The charity, based in Kintore, Aberdeenshire, is concerned that could be a sign of things to come.
It fears many more pets could need their help in the winter months as the cost of living continues to rise.
Louise Yule, who runs the centre, told me: “We picked up female ferrets last week, a dog walker had found them dumped in a field, tied up in Macduff.
“We managed to squeeze them in but, financially, I don’t want to take any more in because I’m not sure how we’re going to afford all the animals we have at the moment. It’s quite scary looking to the winter.
“If we’re full and other rescue centres are full, then more animals will be dumped or put to sleep.”
The cost of some pet foods are estimated to have increased by 10 per cent, while hay for larger animals such as horses has doubled due to the soaring cost of fertiliser.
At the Scottish SPCA centre in Drumoak, the number of rabbits being taken in has soared by more than 200 per cent.
A recent report by the charity and the RSPCA described the cost of living as “the biggest threat to animal welfare”, with 70% of people concerned about how they will care for their pets.
Scottish SPCA chief superintendent Mike Flynn said: “The [number of] calls we are taking from people wanting to re-home their pets has rocketed.
“Thankfully that’s not translated into too many animals coming in, but down south they are seeing that, and that’s often an indication of what’s to come here.
“People are concerned about the cost, most pet food is made in Europe and has gone up by 10 or 20 per cent in some cases and when you’re balancing a family budget with children, that rise can prove too much.”
Elsewhere, the charity World Horse Welfare has re-homed a record number of horses during the pandemic and looks after more than 40 at its centre in Aboyne, Aberdeenshire.
But as the price of food, medical supplies and hay rises, it’s feared the number of horses needing help could also increase.
“The old saying ‘make hay whilst the sun shines’ is actually so important; hay prices have doubled if not trebled in some places,” said centre manager Eileen Gillen.

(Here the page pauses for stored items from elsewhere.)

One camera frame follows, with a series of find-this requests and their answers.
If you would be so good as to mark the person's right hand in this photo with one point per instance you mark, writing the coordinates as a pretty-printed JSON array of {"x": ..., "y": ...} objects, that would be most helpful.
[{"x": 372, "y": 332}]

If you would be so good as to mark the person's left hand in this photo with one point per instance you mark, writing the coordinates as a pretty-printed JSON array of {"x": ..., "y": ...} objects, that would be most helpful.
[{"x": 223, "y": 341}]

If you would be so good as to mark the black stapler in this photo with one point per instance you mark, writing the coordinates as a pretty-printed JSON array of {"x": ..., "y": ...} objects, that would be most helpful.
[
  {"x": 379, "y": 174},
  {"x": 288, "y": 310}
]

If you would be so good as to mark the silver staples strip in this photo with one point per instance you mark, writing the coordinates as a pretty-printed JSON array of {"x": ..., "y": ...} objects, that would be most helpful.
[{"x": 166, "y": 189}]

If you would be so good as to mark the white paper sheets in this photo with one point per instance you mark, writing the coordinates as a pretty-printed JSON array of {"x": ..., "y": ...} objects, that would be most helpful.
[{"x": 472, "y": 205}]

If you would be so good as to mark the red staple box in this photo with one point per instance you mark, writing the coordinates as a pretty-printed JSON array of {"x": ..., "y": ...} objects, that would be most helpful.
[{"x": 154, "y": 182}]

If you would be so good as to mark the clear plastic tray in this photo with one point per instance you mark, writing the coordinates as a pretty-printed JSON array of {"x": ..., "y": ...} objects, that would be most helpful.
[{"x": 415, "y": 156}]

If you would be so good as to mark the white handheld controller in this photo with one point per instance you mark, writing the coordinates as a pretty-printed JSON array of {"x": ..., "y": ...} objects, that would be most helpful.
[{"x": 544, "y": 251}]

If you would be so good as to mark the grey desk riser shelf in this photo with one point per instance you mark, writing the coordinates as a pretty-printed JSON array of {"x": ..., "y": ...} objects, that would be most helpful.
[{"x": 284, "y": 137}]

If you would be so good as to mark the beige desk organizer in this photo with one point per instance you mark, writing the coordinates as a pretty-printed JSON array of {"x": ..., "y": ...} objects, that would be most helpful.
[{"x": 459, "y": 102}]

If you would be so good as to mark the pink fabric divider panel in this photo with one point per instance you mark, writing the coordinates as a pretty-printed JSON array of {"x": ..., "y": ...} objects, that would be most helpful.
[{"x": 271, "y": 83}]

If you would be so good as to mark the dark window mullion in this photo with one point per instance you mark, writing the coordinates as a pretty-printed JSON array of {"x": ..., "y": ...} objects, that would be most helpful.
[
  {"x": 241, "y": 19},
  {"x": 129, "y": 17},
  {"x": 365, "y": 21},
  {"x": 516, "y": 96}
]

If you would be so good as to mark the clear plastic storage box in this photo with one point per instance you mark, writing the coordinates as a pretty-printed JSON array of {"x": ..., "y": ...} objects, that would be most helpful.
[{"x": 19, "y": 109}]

“In the summer we think it’s all plentiful, but come September or October we may see a huge change. Who’s to know what this year holds?
“With the rise in costs as it is, we’re going to be competing with other animals who are buying the forage, so be prepared start now. Owners should ask themselves ‘do I need that rug or should I buy hay?’.”
World Horse Welfare and the Scottish SPCA have dedicated helplines and advice on their websites, with experts on hand to offer concerned pet owners advice and support.